While the first film certainly deviated from Howard’s source material all over the place it at least captured certain elements of the original stories and had a lot to love in of itself. Destroyer, by contrast, feels like a monotonous journey on Dungeons and Dragons Railways, with only the occasional stop to let off painful jokes and pick up plot contrivances, plodding ever closer toward the forgone conclusion we all predicted the moment dungeon master Fleischer let out a Mountain Dew belch and informed us we would be escorting the princess on a perilous journey. Worse still, instead of simply having an obvious plot we also have a chronically stupid plot, with such idiotic sequences as the adventuring party of Conan N’ Friends spending the night camping just outside the island-bound ice palace of the evil wizard they’re intending to jack in the morning without keeping watch, whereupon the evil wizard, not being completely fucking worthless, sees them and kidnaps the princess. When Conan and company find the princess missing they promptly board the boat that is inexplicably waiting for them and row across to—forget it, forget it, just repeating the stupidity that is this movie’s plot is making me want to break priceless vases with my face.

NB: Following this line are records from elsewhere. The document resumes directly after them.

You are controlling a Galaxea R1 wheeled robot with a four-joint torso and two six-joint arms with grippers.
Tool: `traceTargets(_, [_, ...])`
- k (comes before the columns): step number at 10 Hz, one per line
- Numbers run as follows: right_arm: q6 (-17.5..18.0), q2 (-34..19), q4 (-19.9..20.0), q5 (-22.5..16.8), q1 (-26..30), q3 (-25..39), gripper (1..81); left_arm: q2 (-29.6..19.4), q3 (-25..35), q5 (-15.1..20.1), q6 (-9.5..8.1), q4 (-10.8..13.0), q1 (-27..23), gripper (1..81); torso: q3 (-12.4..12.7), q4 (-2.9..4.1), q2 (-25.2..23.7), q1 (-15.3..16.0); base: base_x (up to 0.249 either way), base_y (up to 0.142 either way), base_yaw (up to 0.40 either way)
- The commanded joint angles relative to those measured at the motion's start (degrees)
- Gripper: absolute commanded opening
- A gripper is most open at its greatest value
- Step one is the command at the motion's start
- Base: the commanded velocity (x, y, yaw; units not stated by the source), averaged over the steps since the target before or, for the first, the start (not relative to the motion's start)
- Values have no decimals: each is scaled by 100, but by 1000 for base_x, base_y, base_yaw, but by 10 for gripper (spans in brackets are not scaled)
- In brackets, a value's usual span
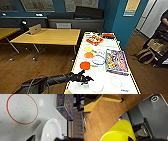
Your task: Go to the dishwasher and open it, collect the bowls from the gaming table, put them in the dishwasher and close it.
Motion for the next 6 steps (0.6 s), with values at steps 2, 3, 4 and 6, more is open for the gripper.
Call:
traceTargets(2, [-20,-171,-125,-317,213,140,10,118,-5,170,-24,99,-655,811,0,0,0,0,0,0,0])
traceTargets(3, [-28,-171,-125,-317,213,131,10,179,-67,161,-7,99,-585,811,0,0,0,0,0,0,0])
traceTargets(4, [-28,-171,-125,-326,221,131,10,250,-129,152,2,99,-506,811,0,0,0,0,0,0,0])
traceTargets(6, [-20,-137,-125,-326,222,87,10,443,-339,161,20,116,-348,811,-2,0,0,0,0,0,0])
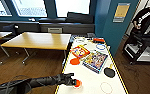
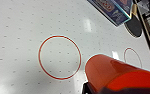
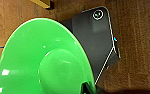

One of the most painful elements of Destroyer is the forced humor, courtesy mostly of Tracy Walter who I liked quite a bit in Repoman but is just awful in this—he basically does here what the annoying kid does in Red Sonja, which is make a bad thing worse through inane one liners. Hell, most of Conan’s new sidekicks are painful to watch—Wilt and the princess just can’t act to save their lives, but Mako, as with Arnie, is obviously trying to act, and in both cases the result is a decrease in quality from their performances in the first movie. Oh, and as for added skin-crawling horror on a Friday afternoon the Wikipedia page for the movies describe then-15-year-old Olivia d’Abo as “playing the petulant teenage princess with sexy innocence” when she is, in fact, a perfectly terrible actress and, as the same person noted a few words earlier in the sentence, a fifteen year old one. The only thing this has going for it that Barbarian doesn’t is Grace Jones, and the absence of Subotai (Gerry Lopez) is sorely felt every time one of Destoryer’s side characters fails at life—Subotai knew how to sidekick, for reals.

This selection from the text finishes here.